[REQUIRED ACTION] Write out the listing below from the line containing "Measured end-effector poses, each" to its last line, unaltered, ends included.
----- THE DATA -----
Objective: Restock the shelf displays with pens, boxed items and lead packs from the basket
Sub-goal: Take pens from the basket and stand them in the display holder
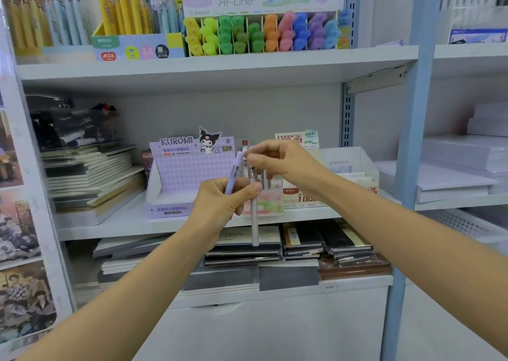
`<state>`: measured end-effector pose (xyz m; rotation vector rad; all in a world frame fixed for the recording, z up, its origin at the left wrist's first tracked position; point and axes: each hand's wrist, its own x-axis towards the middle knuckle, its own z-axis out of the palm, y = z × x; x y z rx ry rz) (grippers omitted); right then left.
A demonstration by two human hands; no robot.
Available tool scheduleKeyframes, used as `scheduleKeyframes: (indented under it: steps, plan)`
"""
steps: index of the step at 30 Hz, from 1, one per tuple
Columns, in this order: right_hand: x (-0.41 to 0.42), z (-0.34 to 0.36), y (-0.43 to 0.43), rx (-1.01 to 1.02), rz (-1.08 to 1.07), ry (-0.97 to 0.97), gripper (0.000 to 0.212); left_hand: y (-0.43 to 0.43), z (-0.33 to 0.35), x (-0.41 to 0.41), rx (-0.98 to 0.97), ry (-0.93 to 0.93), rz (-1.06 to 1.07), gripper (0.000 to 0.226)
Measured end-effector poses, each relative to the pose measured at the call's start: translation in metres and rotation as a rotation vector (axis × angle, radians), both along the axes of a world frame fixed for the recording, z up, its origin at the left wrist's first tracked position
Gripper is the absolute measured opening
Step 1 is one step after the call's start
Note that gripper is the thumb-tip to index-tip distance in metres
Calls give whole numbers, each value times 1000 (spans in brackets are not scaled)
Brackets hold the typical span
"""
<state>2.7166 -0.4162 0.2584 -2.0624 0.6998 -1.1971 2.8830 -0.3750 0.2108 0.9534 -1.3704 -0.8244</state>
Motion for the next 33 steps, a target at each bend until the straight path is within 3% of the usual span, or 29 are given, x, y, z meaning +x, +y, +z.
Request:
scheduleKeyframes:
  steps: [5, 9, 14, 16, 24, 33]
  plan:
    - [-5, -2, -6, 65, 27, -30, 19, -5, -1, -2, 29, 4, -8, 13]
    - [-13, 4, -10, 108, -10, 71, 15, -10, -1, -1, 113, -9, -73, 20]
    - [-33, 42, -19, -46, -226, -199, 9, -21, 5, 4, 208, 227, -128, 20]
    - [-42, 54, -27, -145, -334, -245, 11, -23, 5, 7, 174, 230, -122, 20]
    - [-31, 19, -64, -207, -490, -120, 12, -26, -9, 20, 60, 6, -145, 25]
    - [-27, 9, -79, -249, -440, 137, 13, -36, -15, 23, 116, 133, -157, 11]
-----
[ANSWER TO THIS TASK]
Measured end-effector poses, each relative to the pose measured at the call's start: translation in metres and rotation as a rotation vector (axis × angle, radians), both along the axes of a world frame fixed for the recording, z up, its origin at the left wrist's first tracked position
Gripper is the absolute measured opening
Step 1 is one step after the call's start
Note that gripper is the thumb-tip to index-tip distance in metres
Calls give whole numbers, each value times 1000 (spans in brackets are not scaled)
Brackets hold the typical span
"""
<state>2.7166 -0.4162 0.2584 -2.0624 0.6998 -1.1971 2.8830 -0.3750 0.2108 0.9534 -1.3704 -0.8244</state>
Motion for the next 33 steps, a target at each bend until the straight path is within 3% of the usual span, or 29 are given, x, y, z meaning +x, +y, +z.
Request:
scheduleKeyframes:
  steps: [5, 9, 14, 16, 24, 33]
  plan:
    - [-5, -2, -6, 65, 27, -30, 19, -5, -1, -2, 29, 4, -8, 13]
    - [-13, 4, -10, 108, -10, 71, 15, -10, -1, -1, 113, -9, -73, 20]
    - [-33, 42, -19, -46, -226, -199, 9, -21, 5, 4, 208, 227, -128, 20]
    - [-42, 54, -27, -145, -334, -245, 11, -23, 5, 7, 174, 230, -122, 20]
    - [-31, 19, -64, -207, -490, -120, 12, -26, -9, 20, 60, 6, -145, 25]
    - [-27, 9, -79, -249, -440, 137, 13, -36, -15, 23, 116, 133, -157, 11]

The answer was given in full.